Pixel's are locked down a very tiny bit, and I don't think this is some kind of dystopian over-reach with security as an excuse. For all the security listed in this thread the whole "I must connect to the internet once" problem is a very fair tradeoff from the user's perspective.
This would only be a problem not when you first buy the phone but only if you buy a very very old used phone that has never had the OS replaced and google has exited the phone business and if you wanted to replace the OS.
One of the problems with this is that Google can change the behavior at any time. We have no shortage of examples of big tech companies changing something that's valuable to users because it no longer aligned with their business goals.
The internet is not a thing you connect to, what you must actually do is register your intent to disable the bootloader with an adversarially controlled server, and that server must respond with a yes.
If the root comment is to be believed, this (connecting via the internet to Google's servers), is required to provide additional security.
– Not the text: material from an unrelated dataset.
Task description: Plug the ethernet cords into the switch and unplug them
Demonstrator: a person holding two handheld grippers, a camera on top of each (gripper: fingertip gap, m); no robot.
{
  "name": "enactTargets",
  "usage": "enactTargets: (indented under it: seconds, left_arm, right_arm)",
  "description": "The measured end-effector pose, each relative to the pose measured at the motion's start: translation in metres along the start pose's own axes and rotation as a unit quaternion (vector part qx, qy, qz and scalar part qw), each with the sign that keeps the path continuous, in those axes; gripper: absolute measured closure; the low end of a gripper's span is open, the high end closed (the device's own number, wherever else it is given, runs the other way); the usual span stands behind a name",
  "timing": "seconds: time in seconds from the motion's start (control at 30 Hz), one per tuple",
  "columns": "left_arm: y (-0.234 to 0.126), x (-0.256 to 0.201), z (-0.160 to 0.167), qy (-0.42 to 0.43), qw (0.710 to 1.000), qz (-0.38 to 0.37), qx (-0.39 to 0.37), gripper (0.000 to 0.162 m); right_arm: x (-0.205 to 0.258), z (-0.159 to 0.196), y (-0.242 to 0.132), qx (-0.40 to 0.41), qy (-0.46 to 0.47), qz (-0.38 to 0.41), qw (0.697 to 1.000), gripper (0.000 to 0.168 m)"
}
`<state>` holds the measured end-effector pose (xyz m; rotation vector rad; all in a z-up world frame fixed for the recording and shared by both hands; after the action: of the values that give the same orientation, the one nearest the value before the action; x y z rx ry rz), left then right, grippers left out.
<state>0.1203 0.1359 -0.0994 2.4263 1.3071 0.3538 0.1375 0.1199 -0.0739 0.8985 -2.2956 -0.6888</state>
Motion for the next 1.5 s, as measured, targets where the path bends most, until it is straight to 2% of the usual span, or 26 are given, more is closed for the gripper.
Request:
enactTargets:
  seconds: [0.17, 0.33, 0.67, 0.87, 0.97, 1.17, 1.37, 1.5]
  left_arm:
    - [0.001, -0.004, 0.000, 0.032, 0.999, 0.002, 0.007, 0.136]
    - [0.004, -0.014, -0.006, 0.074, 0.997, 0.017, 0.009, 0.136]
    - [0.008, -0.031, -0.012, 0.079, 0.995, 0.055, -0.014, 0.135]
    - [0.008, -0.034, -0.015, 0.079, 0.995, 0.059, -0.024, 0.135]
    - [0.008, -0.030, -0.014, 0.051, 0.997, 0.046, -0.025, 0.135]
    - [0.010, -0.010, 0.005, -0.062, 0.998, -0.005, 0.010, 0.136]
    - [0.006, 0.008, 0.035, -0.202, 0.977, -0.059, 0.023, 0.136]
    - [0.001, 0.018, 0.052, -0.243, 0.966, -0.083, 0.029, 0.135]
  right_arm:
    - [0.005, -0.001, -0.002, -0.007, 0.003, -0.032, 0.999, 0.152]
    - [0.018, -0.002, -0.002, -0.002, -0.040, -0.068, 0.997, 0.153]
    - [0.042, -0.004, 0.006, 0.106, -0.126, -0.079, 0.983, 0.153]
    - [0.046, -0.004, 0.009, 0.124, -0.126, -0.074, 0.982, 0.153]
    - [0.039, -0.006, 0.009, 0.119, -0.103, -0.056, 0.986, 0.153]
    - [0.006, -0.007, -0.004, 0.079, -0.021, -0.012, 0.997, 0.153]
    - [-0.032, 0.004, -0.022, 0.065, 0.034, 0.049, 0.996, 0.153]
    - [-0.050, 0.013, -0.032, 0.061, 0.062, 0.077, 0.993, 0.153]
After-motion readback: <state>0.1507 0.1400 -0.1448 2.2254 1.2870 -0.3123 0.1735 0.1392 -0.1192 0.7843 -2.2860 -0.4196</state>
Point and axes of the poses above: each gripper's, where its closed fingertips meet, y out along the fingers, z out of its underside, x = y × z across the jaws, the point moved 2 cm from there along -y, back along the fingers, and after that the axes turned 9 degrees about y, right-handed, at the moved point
I'm just taking that as true and deciding that connecting to the provider of my phone's hardware and software _once_ as a purchaser of their hardware, is fine for me. I also imagine it's not too burdensome for others.
Scenarios in which that's not possible are hypothetical (disaster, totalitarian takeover, alien invasion, sudden policy change), and I'm fine calculating that into the risk calculus and deciding that, yep I don't mind driving home and unlocking it the same day I bought it and praying nothing changes in their policy during the drive.
That's basically what I did. We can disagree on this, but it has worked out OK so far.
In return for this feature a class of lower income users are able to buy hundreds of millions of phones and pay for them over an extended period using monthly payments on their phone account. This is the trade-off Google makes.